- Task objective: Output, please, exactly those lines of the listing that come before the line with "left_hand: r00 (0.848", along with that line itself.

- Material provided:
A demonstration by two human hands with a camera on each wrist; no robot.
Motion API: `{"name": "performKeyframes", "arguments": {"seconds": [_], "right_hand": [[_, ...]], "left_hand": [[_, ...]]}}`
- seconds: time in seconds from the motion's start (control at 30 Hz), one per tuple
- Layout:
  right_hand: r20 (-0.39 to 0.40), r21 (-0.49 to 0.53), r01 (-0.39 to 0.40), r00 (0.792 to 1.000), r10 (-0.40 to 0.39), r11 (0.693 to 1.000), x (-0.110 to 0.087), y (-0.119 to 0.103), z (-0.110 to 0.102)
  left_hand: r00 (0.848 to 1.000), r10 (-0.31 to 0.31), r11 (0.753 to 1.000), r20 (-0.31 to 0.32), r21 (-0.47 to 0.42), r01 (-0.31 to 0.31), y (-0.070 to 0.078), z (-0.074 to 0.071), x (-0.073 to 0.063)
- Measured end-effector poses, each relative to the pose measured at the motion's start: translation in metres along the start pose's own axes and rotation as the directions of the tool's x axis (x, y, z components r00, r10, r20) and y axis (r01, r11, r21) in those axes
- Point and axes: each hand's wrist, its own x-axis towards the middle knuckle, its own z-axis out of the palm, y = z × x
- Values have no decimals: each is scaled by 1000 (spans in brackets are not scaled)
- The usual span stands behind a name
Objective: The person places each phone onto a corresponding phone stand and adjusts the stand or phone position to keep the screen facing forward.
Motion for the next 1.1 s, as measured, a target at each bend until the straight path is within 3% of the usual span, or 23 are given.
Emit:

- Problem solution:
A demonstration by two human hands with a camera on each wrist; no robot.
Motion API: `{"name": "performKeyframes", "arguments": {"seconds": [_], "right_hand": [[_, ...]], "left_hand": [[_, ...]]}}`
- seconds: time in seconds from the motion's start (control at 30 Hz), one per tuple
- Layout:
  right_hand: r20 (-0.39 to 0.40), r21 (-0.49 to 0.53), r01 (-0.39 to 0.40), r00 (0.792 to 1.000), r10 (-0.40 to 0.39), r11 (0.693 to 1.000), x (-0.110 to 0.087), y (-0.119 to 0.103), z (-0.110 to 0.102)
  left_hand: r00 (0.848 to 1.000), r10 (-0.31 to 0.31), r11 (0.753 to 1.000), r20 (-0.31 to 0.32), r21 (-0.47 to 0.42), r01 (-0.31 to 0.31), y (-0.070 to 0.078), z (-0.074 to 0.071), x (-0.073 to 0.063)

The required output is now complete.